Chief Operating Officer of U.S. Customs and Border Protection
- In office July 2018 – April 15, 2019
- President: Donald Trump
- Succeeded by: Mark Morgan

Assistant Administrator of the Office of Security Capabilities at the Transportation Security Administration
- In office August 31, 2012 – December 2014
- President: Barack Obama

Personal details
- Education: University of California, San Diego San Diego State University

= John P. Sanders =

American government official

John P. Sanders is an American technologist and business executive, who is the former Acting Commissioner of U.S. Customs and Border Protection (CBP).

== Background ==
Sanders holds a Bachelor of Science in Physics from University of California, San Diego and a Masters of Science in Physics from San Diego State University.

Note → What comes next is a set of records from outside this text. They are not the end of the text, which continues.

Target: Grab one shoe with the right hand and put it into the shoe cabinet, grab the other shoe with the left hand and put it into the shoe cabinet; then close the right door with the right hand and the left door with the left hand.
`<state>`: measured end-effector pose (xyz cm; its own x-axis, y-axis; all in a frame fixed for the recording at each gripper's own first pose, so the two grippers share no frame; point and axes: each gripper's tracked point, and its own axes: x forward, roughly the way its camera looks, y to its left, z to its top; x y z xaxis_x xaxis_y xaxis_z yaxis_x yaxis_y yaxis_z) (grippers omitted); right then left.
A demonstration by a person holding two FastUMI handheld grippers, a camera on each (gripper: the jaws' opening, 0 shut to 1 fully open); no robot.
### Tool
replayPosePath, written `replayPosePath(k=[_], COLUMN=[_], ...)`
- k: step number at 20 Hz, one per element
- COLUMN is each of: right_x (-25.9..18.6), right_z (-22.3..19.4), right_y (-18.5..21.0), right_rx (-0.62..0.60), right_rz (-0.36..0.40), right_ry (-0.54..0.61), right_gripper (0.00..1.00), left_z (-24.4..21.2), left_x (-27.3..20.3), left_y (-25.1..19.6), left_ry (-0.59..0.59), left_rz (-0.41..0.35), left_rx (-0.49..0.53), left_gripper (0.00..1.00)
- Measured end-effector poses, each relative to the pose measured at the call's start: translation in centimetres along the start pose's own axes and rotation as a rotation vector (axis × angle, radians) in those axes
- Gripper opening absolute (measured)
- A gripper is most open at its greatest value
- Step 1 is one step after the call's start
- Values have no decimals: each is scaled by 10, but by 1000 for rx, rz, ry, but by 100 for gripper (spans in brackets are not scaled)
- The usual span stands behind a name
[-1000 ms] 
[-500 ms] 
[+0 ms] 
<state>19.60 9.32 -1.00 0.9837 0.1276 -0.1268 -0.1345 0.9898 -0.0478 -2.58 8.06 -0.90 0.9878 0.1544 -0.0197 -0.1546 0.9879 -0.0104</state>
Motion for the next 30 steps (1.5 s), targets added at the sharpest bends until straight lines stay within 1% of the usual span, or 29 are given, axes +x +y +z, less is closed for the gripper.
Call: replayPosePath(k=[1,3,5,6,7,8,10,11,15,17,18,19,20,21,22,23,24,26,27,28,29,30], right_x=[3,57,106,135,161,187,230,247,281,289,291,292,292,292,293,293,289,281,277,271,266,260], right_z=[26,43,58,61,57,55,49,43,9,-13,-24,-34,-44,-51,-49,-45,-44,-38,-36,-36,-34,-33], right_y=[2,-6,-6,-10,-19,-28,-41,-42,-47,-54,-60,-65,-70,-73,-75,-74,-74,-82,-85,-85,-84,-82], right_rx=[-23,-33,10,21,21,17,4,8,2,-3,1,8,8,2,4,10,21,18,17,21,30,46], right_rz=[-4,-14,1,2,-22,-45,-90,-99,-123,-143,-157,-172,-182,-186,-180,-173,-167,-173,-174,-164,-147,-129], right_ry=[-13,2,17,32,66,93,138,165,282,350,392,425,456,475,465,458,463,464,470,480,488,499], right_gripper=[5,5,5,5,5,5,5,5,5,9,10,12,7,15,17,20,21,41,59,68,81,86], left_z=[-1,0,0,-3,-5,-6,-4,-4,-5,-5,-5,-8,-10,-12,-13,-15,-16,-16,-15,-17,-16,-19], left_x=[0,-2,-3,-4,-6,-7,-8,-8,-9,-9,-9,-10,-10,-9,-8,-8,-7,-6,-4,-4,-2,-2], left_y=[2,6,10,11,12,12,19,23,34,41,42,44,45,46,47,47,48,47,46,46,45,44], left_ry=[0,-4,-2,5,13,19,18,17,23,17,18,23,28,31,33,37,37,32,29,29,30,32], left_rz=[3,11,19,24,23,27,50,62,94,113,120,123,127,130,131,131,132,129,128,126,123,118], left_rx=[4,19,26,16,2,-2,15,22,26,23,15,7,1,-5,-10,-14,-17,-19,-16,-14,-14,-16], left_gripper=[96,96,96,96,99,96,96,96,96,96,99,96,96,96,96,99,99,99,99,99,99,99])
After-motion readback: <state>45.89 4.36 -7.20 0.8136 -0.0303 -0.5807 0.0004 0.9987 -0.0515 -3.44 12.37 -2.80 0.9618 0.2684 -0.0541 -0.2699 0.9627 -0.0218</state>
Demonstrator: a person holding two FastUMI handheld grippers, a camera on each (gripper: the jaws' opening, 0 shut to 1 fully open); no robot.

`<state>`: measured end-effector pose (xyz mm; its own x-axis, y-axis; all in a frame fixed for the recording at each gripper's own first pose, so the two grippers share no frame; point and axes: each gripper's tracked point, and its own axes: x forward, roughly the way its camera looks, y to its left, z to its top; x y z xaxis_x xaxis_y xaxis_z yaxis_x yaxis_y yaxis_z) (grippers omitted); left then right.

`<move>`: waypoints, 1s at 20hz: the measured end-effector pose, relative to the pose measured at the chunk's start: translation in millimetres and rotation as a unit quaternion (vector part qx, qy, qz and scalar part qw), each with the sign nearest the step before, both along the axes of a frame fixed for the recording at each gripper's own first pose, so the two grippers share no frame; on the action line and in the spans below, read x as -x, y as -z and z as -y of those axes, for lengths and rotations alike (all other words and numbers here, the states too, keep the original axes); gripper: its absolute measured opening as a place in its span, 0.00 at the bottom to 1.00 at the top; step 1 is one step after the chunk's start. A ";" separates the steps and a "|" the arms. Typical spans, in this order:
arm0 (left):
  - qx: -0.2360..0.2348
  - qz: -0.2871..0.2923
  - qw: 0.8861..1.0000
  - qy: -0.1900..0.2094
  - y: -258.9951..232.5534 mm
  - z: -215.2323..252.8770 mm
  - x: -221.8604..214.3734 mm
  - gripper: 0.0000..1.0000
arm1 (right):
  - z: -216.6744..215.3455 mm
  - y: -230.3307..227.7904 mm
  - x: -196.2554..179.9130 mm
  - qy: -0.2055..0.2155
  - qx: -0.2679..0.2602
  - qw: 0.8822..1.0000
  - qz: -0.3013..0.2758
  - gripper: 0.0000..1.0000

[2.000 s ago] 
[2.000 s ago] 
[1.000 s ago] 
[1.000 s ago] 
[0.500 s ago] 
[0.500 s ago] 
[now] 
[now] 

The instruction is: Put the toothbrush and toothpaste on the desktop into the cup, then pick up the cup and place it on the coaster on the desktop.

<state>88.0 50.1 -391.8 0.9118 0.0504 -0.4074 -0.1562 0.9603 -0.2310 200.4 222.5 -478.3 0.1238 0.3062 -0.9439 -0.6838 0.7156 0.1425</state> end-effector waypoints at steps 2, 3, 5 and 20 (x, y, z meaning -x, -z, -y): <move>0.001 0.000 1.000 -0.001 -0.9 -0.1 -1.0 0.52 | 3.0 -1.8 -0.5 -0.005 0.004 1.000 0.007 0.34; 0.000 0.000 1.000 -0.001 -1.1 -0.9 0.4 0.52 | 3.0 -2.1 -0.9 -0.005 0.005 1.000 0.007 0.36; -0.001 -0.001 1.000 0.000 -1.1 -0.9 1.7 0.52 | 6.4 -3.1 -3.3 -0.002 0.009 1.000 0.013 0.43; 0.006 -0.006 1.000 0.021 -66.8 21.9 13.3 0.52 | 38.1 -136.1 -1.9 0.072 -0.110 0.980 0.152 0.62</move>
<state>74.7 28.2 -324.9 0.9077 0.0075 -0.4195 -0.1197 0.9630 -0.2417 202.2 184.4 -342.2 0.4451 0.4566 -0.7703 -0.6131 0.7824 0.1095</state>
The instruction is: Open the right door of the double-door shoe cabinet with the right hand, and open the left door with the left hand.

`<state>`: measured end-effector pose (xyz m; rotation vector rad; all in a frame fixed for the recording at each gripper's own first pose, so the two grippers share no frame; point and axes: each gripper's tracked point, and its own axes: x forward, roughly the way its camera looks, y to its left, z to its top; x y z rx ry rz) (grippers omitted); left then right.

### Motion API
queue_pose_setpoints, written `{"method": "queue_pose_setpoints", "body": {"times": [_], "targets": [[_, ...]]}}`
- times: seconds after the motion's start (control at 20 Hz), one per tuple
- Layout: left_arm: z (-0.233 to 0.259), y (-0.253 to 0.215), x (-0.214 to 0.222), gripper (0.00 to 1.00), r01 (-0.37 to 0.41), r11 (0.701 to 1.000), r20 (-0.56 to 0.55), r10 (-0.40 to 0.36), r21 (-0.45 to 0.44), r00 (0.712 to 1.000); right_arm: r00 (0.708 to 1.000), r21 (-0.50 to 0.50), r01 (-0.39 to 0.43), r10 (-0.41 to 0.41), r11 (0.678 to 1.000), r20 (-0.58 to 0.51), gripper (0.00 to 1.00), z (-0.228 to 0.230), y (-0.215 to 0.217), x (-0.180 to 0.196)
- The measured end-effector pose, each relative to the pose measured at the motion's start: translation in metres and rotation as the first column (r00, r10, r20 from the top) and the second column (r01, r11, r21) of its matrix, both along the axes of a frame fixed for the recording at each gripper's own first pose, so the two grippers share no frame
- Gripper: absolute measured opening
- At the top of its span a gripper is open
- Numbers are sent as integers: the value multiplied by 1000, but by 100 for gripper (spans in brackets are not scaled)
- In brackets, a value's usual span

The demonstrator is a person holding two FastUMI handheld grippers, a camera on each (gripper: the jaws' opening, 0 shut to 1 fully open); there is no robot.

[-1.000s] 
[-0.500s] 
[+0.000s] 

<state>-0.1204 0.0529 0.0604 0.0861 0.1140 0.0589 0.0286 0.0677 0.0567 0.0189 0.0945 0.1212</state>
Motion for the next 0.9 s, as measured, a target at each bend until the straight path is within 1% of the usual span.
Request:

He was a co-founder of Reveal Imaging Technologies, a security screening technology company, where he served as Executive Vice President. After Reveal was acquired by Science Applications International Corporation (SAIC) , he became a Vice President at that company. Sanders has also served as CEO at Pramantha Solutions and has worked for various other companies.

== Government service ==

=== Transportation Security Administration ===
Sanders served as Assistant Administrator for the Office of Security Capabilities at the Transportation Security Administration. Prior to becoming assistant administrator for the office, he had been the deputy assistant administrator of the same office.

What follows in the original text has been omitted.